Le matériel pour autosurveillance glycémique est encore dans le viseur. Le CEPS prévoit une décote de 15 % sur les lecteurs et les sets d’autosurveillance à partir du 1er juillet 2024, et de 7 % pour le 1er juillet 2025. Le CEPS prévoit aussi une baisse sur les bandelettes de 1 % en juillet 2024 et de 0,40 % en juillet 2025, ainsi qu’une unique baisse en juillet 2024 de 1,80 % sur les autopiqueurs et de 3 % sur les lancettes. « On a déjà subi une baisse de prix sur les produits d’autosurveillance glycémique ces dernières années. Ce matériel coûte cher à produire mais n’est pas valorisé. En plus, le pharmacien ne perçoit aucun honoraire de dispensation sur ces produits, ni à l’ordonnance, ni à l’âge, etc. Il ne vit que de la marge », dénonce encore Guillaume Racle. Une « marge extrêmement faible », abonde Denis Millet, qui regrette l’absence de prix de cession sur ces produits, donc pas de marge fixe.
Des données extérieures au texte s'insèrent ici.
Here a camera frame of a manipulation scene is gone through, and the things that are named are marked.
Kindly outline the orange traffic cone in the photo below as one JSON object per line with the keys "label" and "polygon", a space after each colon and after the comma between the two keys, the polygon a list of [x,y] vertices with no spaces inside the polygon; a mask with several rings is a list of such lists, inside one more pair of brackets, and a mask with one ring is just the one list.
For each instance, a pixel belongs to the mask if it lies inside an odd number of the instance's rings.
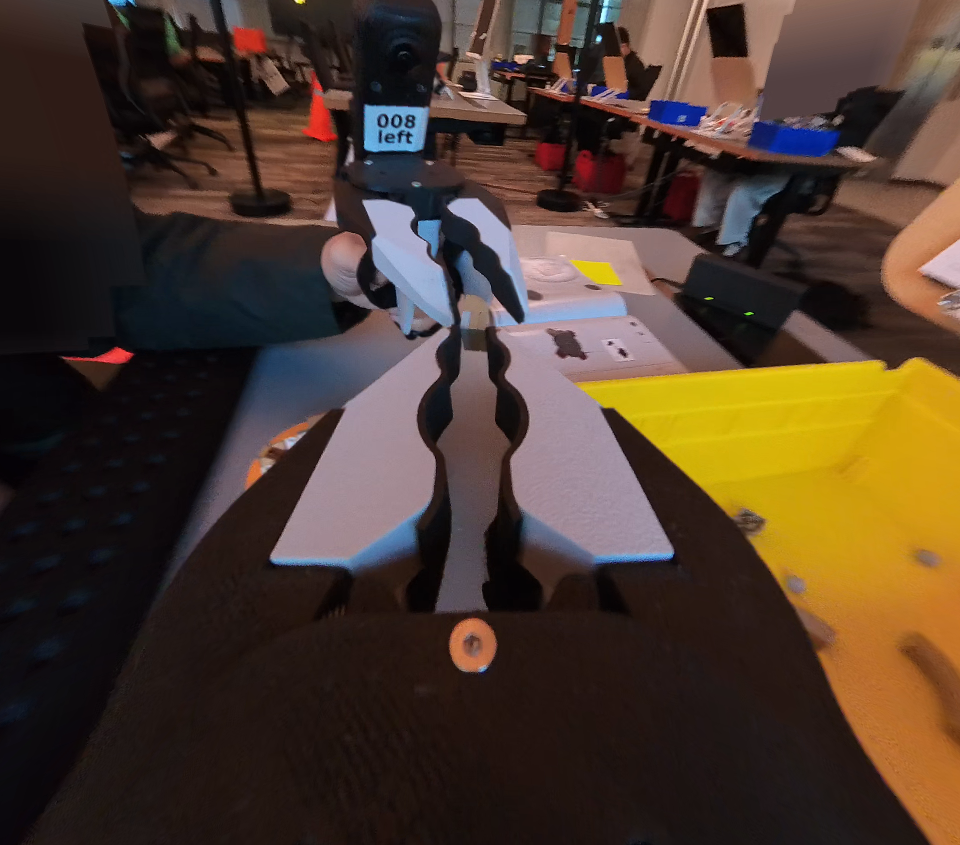
{"label": "orange traffic cone", "polygon": [[320,143],[335,143],[337,131],[330,110],[325,104],[325,91],[317,78],[316,71],[310,73],[310,107],[308,122],[302,134]]}

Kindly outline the long wooden table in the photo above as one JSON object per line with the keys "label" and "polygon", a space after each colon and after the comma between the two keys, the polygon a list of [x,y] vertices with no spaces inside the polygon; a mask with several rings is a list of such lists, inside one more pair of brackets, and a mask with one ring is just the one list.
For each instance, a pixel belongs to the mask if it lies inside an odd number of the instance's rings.
{"label": "long wooden table", "polygon": [[873,171],[881,164],[879,158],[851,159],[844,155],[827,154],[822,156],[784,155],[764,151],[749,146],[742,136],[725,133],[704,133],[696,129],[654,121],[646,113],[649,104],[628,99],[605,100],[595,97],[582,99],[583,107],[603,112],[608,116],[627,119],[650,132],[643,142],[662,146],[667,155],[693,161],[705,156],[709,165],[719,166],[722,162],[733,161],[749,164],[760,169],[801,172],[804,174],[847,174],[861,171]]}

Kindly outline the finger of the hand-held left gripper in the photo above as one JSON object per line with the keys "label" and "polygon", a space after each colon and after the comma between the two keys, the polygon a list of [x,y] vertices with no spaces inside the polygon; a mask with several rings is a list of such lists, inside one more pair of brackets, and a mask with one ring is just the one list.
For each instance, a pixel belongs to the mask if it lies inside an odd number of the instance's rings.
{"label": "finger of the hand-held left gripper", "polygon": [[443,328],[453,327],[450,277],[436,248],[419,235],[414,210],[383,199],[365,199],[363,207],[372,228],[373,266],[394,288],[400,328],[413,330],[417,311]]}
{"label": "finger of the hand-held left gripper", "polygon": [[509,221],[477,197],[459,198],[444,209],[443,254],[453,257],[462,296],[496,300],[516,324],[527,316],[527,287]]}

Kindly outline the small tan brick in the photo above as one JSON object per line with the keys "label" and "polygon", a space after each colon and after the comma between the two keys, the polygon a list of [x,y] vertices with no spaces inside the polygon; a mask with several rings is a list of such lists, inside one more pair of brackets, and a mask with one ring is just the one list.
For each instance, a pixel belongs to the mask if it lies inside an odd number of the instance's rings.
{"label": "small tan brick", "polygon": [[462,348],[486,353],[487,330],[491,327],[489,303],[479,296],[464,295],[459,301]]}

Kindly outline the white paper sheet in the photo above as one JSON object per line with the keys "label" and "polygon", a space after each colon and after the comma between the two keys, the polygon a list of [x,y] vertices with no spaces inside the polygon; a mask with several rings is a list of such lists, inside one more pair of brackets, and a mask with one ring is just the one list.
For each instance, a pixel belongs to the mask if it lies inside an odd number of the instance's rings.
{"label": "white paper sheet", "polygon": [[561,257],[568,261],[610,263],[619,275],[623,286],[609,288],[634,295],[652,296],[657,293],[631,241],[567,231],[548,231],[544,248],[546,255]]}

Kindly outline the black office chair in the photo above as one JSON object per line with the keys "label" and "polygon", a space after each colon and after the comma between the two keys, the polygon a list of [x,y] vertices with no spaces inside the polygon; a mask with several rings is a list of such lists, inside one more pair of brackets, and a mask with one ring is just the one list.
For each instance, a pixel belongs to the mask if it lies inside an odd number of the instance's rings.
{"label": "black office chair", "polygon": [[232,150],[224,135],[197,124],[190,116],[182,78],[175,69],[167,41],[163,11],[127,4],[106,9],[116,38],[117,85],[121,98],[114,104],[112,121],[126,172],[151,167],[169,171],[191,190],[200,187],[183,165],[202,168],[210,177],[217,170],[186,155],[188,139],[205,136]]}
{"label": "black office chair", "polygon": [[799,174],[789,178],[784,188],[763,204],[759,215],[753,220],[744,262],[751,268],[761,268],[770,251],[778,244],[790,216],[822,215],[833,203],[842,174]]}

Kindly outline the round toy brick model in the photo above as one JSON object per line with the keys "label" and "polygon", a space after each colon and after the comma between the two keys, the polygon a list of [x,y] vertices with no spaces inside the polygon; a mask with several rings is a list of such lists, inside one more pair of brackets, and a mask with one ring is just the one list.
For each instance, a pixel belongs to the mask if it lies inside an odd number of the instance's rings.
{"label": "round toy brick model", "polygon": [[265,476],[325,416],[325,412],[320,412],[271,437],[250,462],[246,472],[245,489],[250,489]]}

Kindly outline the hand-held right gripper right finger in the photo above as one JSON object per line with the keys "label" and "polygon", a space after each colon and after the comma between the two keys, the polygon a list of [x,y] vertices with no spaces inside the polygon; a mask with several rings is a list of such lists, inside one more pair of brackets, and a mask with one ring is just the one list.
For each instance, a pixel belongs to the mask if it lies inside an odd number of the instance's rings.
{"label": "hand-held right gripper right finger", "polygon": [[487,610],[538,611],[571,576],[671,562],[612,416],[518,337],[489,327],[486,355],[507,441],[485,534]]}

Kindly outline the grey desk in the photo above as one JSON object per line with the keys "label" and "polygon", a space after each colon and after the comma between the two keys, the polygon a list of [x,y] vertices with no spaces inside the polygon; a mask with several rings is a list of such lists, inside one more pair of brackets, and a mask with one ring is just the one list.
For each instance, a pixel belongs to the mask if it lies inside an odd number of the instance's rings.
{"label": "grey desk", "polygon": [[[546,255],[559,234],[630,241],[647,275],[662,278],[663,297],[627,294],[630,314],[656,336],[690,372],[740,369],[714,338],[668,297],[666,281],[682,283],[699,253],[675,230],[619,227],[514,226],[522,256]],[[382,314],[373,314],[345,335],[261,350],[210,473],[200,490],[171,558],[164,590],[198,542],[242,495],[259,449],[276,433],[342,407],[421,344],[402,337]],[[494,415],[496,392],[486,356],[466,351],[452,389],[453,419],[440,439],[448,467],[452,537],[438,595],[440,612],[486,608],[484,532],[497,509],[494,476],[506,441]]]}

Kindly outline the grey background table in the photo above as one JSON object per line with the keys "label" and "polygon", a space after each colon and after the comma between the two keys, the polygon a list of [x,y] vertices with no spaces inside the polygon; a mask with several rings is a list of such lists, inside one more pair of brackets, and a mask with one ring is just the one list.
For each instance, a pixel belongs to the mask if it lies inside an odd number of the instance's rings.
{"label": "grey background table", "polygon": [[354,143],[372,154],[423,153],[432,123],[459,123],[469,131],[525,121],[519,111],[497,99],[469,98],[459,93],[438,95],[427,83],[371,83],[353,91],[325,89],[322,101],[329,111],[351,113]]}

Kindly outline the instruction booklet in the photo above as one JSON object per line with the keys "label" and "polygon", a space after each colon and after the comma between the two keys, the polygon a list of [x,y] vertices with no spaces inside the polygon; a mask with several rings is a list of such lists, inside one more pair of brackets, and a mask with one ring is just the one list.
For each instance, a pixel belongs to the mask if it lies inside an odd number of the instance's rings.
{"label": "instruction booklet", "polygon": [[653,331],[629,313],[626,292],[599,286],[565,258],[520,259],[527,287],[524,323],[499,302],[491,323],[511,345],[545,359],[574,382],[684,374],[687,367]]}

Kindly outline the person's left forearm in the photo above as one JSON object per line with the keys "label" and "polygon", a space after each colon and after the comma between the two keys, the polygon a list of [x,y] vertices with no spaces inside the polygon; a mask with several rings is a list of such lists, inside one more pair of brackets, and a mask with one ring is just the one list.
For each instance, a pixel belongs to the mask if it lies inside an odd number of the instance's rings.
{"label": "person's left forearm", "polygon": [[112,290],[113,344],[128,352],[253,348],[342,335],[370,313],[336,301],[320,225],[234,222],[134,209],[142,284]]}

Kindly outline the black metal pole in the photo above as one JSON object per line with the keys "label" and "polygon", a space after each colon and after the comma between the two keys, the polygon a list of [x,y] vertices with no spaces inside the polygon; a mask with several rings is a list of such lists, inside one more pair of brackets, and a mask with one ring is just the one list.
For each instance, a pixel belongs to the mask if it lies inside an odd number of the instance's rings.
{"label": "black metal pole", "polygon": [[227,197],[228,203],[234,214],[243,218],[259,219],[287,215],[292,207],[290,195],[284,191],[266,187],[261,179],[254,136],[247,115],[246,96],[222,0],[209,0],[209,3],[222,49],[226,81],[234,116],[239,126],[250,185],[249,189],[230,193]]}
{"label": "black metal pole", "polygon": [[582,205],[575,189],[569,189],[574,162],[573,142],[576,137],[580,109],[585,95],[587,84],[593,76],[599,61],[598,46],[596,45],[596,26],[602,0],[591,0],[584,44],[581,51],[581,63],[577,75],[576,89],[573,100],[569,104],[569,123],[566,141],[563,149],[563,159],[554,187],[547,187],[537,193],[536,205],[548,212],[568,214],[578,212]]}

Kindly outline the black perforated pad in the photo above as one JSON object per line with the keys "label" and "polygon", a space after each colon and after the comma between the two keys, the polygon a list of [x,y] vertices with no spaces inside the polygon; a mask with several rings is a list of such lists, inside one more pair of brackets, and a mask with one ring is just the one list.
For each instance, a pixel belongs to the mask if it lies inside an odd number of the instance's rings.
{"label": "black perforated pad", "polygon": [[257,356],[138,354],[3,513],[2,843],[24,839],[102,717]]}

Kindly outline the yellow plastic bin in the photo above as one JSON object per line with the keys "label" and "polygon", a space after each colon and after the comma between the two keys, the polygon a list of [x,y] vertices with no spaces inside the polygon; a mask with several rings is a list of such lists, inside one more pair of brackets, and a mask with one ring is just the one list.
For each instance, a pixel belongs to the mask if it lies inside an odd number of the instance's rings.
{"label": "yellow plastic bin", "polygon": [[750,537],[793,605],[836,633],[821,663],[846,719],[930,843],[958,843],[958,745],[899,650],[958,670],[958,378],[924,359],[584,382]]}
Sur les bas de compression, le CEPS propose 12,7 millions d’euros d’économie avec décote de 2 % au 1er août de cette année puis 2 % au 1er août 2025. « C’est déjà un secteur problématique, on va donc baisser en qualité de gamme. Et que va-t-on faire ? Augmenter le nombre de paires délivrées ? », s’interroge le conseiller économique de l’USPO. Déjà que la réglementation appliquée sur le nombre limite de paires de bas à délivrer par an est floue. Sur les orthèses, c’est une économie de 3,2 millions d’euros qui est annoncée avec décote de 1,80 % au 1er août 2024 puis 1,80 % au 1er août 2025. Soit pour Guillaume Racle « un total de 15,9 millions d’euros sur la fin 2024, sur un marché de 408 millions d’euros remboursés en 2022 ».
Effets collatéraux du remboursement des fauteuils roulants
« D’autres dispositifs médicaux sont également en danger, comme la location et la vente de fauteuils roulants », dénonce encore l’USPO dans sa lettre ouverte. Un projet de texte est actuellement en cours d’examen au Ministère de la santé, visant à « moins bien les rembourser et à baisser leur prix de vente », selon l’USPO. Un texte que les autorités « veulent passer au forceps avant la fin de la semaine », selon Guillaume Racle.
Tout vient de l’annonce d’Emmanuel Macron de mieux rembourser les fauteuils roulants. « On veut rembourser à 100 % les fauteuils roulants dont les véhicules électriques, sauf que ce projet est projeté à enveloppe constante. Donc on baisse les remboursements sur les fauteuils roulants mécaniques pour pouvoir rembourser les fauteuils roulants électriques, détaille Guillaume Racle. Sur certaines lignes, les prix sont divisés par 3 ! Quelle soutenabilité pour le secteur ? Les filiales de matériel médical des groupements perdent de l’argent, avec les hausses des charges fixes. Air Liquide, qui représente 60 % du marché, licencie. » Le pharmacien craint surtout un accès moindre à ces dispositifs (moins de stocks, délais de livraison plus long…). « Le risque c’est qu’avec ces tarifs, on aille vers un désarmement en pharmacie de la mise à disposition des fauteuils roulants mécaniques, poursuit Guillaume Racle. Or, ce sont des fauteuils indiqués pour la perte d’autonomie, une immobilisation provisoire, un patient âgé… Sauf que ce ne sera pas disponible et avec un reste à charge important. » Avec un changement de paysage à la clé ? « Les autorités veulent réformer en axant sur la vente et de la location avec recyclage. On va surtout créer de nouveau circuits, notamment des sociétés spécialisées dans le recyclage, mais pas de circuits en pharmacie », annonce Guillaume Racle.
Des baisses de prix auxquels s’ajoute la volonté de sobriété médicamenteuse des autorités de santé, « qui aura nécessairement une incidence non négligeable sur la marge officinale dès les prochains mois », prévient l’USPO.